Key Laboratory of Biorheological Science and Technology (Chongqing University), Ministry of Education, Bioengineering College Chongqing University, Chongqing, China.
PLoS One. 2013 Jul 23;8(7):e67844. doi: 10.1371/journal.pone.0067844. Print 2013.

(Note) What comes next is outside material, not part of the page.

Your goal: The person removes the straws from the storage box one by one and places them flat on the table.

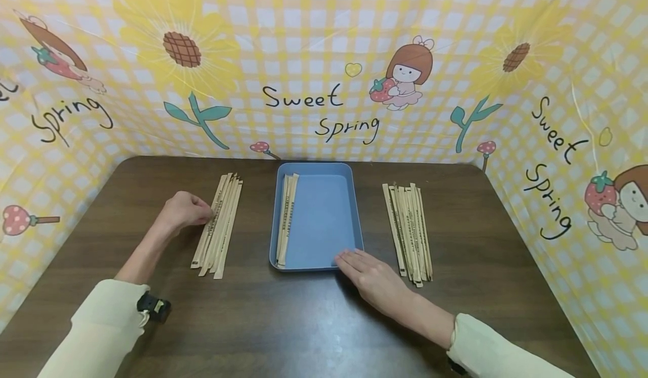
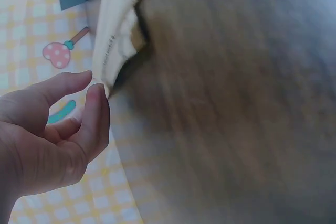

Bioactive peptides and peptidomimetics play a pivotal role in the regulation of many biological processes such as cellular apoptosis, host defense, and biomineralization. In this work, we develop a novel structural matrix, Index of Natural and Non-natural Amino Acids (NNAAIndex), to systematically characterize a total of 155 physiochemical properties of 22 natural and 593 non-natural amino acids, followed by clustering the structural matrix into 6 representative property patterns including geometric characteristics, H-bond, connectivity, accessible surface area, integy moments index, and volume and shape. As a proof-of-principle, the NNAAIndex, combined with partial least squares regression or linear discriminant analysis, is used to develop different QSAR models for the design of new peptidomimetics using three different peptide datasets, i.e., 48 bitter-tasting dipeptides, 58 angiotensin-converting enzyme inhibitors, and 20 inorganic-binding peptides. A comparative analysis with other QSAR techniques demonstrates that the NNAAIndex method offers a stable and predictive modeling technique for in silico large-scale design of natural and non-natural peptides with desirable bioactivities for a wide range of applications.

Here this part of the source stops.